Posted By Jenna A. Bertini, Tuesday, December 20, 2016

When I first got my ostomy, I felt very alone. I felt self-conscious of the smell and sound, and sometimes I longed for my old body. When I couldn’t take self-loathing anymore, I decided to make friends with my ostomy. I reached out. I inquired about support groups in my area and realized there are many people like me. I realized my ostomy is a beautiful thing and has enabled me to do all the things I’ve been able to accomplish over the years. It is my uniqueness.

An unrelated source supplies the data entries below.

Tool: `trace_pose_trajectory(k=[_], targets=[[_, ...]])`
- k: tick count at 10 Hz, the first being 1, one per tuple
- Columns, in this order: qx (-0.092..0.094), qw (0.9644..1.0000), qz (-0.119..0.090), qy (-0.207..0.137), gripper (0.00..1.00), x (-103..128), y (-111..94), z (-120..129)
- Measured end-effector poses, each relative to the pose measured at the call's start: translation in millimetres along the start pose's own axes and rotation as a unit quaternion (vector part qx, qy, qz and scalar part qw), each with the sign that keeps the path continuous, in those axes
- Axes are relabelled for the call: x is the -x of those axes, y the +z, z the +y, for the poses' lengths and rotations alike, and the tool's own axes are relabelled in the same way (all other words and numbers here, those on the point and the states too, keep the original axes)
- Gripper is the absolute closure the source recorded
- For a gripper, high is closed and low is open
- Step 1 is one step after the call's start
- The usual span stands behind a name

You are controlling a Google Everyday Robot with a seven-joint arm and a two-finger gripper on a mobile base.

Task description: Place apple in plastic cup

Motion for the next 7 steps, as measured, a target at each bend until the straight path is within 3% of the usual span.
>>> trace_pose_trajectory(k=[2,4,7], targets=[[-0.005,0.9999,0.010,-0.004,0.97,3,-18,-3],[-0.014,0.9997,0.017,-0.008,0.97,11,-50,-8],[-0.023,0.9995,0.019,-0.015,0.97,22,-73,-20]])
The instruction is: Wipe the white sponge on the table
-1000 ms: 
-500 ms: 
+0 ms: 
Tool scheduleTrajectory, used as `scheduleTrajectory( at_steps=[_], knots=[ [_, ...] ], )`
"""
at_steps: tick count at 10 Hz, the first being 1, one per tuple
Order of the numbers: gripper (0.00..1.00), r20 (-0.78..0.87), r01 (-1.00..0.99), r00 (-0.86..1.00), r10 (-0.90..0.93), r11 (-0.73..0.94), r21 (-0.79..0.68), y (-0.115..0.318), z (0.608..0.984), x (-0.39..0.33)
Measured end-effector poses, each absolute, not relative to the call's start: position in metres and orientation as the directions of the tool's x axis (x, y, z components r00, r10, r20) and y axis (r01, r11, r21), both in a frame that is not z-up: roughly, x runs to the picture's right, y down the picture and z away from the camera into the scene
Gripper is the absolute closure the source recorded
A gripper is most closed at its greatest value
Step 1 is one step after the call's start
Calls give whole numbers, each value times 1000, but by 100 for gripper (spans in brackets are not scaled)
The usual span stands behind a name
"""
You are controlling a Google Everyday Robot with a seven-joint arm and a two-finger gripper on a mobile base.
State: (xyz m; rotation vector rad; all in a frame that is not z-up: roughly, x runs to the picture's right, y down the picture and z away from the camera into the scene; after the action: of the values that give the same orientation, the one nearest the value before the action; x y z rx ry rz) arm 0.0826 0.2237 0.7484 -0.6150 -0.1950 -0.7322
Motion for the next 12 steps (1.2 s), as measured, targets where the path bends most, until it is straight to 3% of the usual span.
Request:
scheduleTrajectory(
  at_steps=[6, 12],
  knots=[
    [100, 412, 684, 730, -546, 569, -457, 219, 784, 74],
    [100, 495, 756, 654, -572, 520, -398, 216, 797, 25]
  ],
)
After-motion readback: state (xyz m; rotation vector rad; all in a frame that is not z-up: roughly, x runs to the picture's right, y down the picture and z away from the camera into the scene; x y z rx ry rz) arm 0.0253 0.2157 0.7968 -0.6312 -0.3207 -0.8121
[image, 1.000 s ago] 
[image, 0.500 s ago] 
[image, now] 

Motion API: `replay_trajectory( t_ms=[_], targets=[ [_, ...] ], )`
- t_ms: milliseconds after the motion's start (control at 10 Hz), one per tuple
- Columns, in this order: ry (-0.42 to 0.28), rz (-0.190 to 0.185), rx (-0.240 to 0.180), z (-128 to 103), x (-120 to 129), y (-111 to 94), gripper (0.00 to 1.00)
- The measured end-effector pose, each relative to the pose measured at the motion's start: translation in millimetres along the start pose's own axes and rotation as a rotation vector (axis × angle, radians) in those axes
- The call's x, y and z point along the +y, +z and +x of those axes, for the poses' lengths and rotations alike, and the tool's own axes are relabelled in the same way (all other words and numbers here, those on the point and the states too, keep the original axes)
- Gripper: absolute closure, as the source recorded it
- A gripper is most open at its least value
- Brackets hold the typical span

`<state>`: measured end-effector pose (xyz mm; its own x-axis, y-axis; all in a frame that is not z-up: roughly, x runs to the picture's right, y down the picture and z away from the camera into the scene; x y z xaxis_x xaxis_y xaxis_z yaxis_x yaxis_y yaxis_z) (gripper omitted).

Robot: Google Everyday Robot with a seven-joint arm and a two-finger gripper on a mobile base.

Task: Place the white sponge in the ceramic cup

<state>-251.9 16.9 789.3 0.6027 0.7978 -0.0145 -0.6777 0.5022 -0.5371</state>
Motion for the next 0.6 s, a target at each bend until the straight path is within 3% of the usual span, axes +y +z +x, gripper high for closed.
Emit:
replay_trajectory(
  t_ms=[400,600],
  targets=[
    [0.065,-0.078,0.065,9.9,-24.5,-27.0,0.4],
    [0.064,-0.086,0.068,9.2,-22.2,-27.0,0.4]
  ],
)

These are 10 things I would have liked to tell myself when I first had an ostomy — 10 things I didn’t know but eventually learned, which I am so grateful for today:

1. What it was.

I had no idea what an ostomy was before I had one. But I have a confession: I didn’t realize exactly what it was until a year later! Coming out of multiple surgeries, I had so many bags and new anatomical surprises to think about that a little pink bulge on my belly seemed to be the least of my problems!

I’ve learned things in the past 10 years that have shocked, scared and relieved me, such as: You can’t actually feel your stoma — no nerve endings! I’ve had three ostomies and four ileostomies over the years. I didn’t realize how different they were. Once I learned about the differences and functions of each, I was better able to take care of them.

2. What my limits were.

When I saw that I’d have to live life with a bag stuck to my side, I assumed I’d be “fragile” for the rest of my life. But believe it or not, there are so many activities for ostomates out there! Swimming, karate, ballet, yoga — I’ve done everything I did before my ostomy and more.

3. There are so many strong ostomates.

I was privileged to be the Eastern regional recipient of the Great Comebacks award and meet five other amazing ostomates doing incredible things. There is a huge, supportive ostomy community, including celebrities! Did you know Great Comebacks was founded by a former NFL linebacker?

4. Ostomates excel at innovation and inventiveness.

It turned out I was able to do all the things I thought I couldn’t — but that didn’t mean it was easy. Some of the best things in life take hard work, and that makes you appreciate them even more. Let’s just say that plastic wrap, Pepto-Bismol, waterproof tape and wet suits have become good friends of mine. I’ve even made a creative workshop for ostomy patients and healthcare professionals. The “Renegades” music video by X Ambassadors features a blind man who says it best: “It’s not a matter of enjoying it more or less; it’s about enjoying it differently.”

5. How amazing my body is.

I have a new respect for my body and the way it can function now.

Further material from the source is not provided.